Instructions for the task
Search the listing for the word "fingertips" and copy every line where it turns up.
_ _ _ _ _ _ _
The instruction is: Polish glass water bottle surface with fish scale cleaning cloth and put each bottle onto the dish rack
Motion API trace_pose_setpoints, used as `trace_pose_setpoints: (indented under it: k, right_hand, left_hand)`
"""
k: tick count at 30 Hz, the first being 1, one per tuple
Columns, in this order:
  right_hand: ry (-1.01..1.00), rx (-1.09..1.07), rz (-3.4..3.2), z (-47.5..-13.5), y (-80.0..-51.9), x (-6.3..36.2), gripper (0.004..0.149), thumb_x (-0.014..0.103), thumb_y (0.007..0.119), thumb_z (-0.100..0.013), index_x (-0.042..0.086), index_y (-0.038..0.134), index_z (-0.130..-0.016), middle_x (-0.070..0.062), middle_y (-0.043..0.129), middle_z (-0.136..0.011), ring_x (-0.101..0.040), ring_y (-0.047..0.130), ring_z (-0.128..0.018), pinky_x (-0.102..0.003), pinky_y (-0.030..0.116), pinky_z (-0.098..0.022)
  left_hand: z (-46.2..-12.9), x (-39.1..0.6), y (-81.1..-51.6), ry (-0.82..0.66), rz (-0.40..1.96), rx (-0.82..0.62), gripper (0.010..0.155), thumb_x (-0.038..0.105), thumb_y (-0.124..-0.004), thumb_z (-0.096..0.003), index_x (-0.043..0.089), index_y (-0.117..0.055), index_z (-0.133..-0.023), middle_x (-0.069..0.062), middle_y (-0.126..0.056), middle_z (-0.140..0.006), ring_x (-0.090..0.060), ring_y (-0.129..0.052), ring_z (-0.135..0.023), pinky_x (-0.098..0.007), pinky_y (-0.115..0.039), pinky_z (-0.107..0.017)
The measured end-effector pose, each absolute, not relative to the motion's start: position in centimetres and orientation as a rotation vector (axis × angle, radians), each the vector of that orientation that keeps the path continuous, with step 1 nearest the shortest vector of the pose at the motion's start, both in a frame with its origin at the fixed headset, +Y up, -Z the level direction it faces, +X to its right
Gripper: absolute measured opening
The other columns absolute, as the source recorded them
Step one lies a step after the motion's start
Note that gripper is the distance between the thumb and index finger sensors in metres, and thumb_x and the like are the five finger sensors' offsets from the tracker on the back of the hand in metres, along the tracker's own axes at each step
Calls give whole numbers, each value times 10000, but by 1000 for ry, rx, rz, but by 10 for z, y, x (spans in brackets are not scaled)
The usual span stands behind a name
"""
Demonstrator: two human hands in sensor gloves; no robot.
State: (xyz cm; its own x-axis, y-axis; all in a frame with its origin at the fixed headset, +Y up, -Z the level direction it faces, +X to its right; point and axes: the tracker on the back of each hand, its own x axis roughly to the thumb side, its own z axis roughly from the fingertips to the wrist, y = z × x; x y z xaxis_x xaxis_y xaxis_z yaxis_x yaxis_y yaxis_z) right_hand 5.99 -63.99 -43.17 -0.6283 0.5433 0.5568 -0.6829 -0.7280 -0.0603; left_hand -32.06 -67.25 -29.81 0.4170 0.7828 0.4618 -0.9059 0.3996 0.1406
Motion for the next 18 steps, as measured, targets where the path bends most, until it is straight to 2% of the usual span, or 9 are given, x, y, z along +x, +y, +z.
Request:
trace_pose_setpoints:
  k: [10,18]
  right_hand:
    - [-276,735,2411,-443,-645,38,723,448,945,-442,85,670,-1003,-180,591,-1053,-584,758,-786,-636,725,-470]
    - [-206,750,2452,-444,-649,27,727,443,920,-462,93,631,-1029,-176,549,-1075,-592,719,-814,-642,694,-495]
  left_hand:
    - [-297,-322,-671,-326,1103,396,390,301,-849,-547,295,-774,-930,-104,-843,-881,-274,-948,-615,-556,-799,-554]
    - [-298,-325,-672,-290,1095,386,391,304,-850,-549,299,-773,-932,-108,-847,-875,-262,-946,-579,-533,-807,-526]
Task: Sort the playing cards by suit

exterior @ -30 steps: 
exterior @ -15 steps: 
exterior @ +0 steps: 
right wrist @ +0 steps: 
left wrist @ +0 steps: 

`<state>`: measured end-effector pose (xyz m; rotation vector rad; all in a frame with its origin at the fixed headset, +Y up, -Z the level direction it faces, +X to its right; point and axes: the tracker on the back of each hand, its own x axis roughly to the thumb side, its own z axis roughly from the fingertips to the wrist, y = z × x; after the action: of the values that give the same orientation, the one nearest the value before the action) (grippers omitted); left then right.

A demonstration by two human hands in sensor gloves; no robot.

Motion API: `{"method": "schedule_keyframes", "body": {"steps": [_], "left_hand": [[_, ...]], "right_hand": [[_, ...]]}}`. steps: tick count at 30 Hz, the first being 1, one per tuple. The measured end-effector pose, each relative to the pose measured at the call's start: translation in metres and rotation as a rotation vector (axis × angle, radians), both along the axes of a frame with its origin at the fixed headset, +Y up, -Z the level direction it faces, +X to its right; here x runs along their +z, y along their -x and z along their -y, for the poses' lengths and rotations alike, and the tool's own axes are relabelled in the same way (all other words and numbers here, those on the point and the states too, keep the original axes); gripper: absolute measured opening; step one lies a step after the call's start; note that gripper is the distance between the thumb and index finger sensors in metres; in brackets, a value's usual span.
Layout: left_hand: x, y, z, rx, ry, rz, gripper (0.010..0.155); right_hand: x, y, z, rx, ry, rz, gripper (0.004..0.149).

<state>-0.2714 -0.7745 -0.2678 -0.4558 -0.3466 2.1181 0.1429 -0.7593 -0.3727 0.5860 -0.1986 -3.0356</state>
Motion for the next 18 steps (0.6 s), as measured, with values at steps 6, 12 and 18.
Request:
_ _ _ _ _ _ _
Solution to this exercise
State: (xyz cm; its own x-axis, y-axis; all in a frame with its origin at the fixed headset, +Y up, -Z the level direction it faces, +X to its right; point and axes: the tracker on the back of each hand, its own x axis roughly to the thumb side, its own z axis roughly from the fingertips to the wrist, y = z × x; x y z xaxis_x xaxis_y xaxis_z yaxis_x yaxis_y yaxis_z) right_hand 5.99 -63.99 -43.17 -0.6283 0.5433 0.5568 -0.6829 -0.7280 -0.0603; left_hand -32.06 -67.25 -29.81 0.4170 0.7828 0.4618 -0.9059 0.3996 0.1406
`<state>`: measured end-effector pose (xyz m; rotation vector rad; all in a frame with its origin at the fixed headset, +Y up, -Z the level direction it faces, +X to its right; point and axes: the tracker on the back of each hand, its own x axis roughly to the thumb side, its own z axis roughly from the fingertips to the wrist, y = z × x; after the action: of the values that give the same orientation, the one nearest the value before the action) (grippers omitted); left then right.

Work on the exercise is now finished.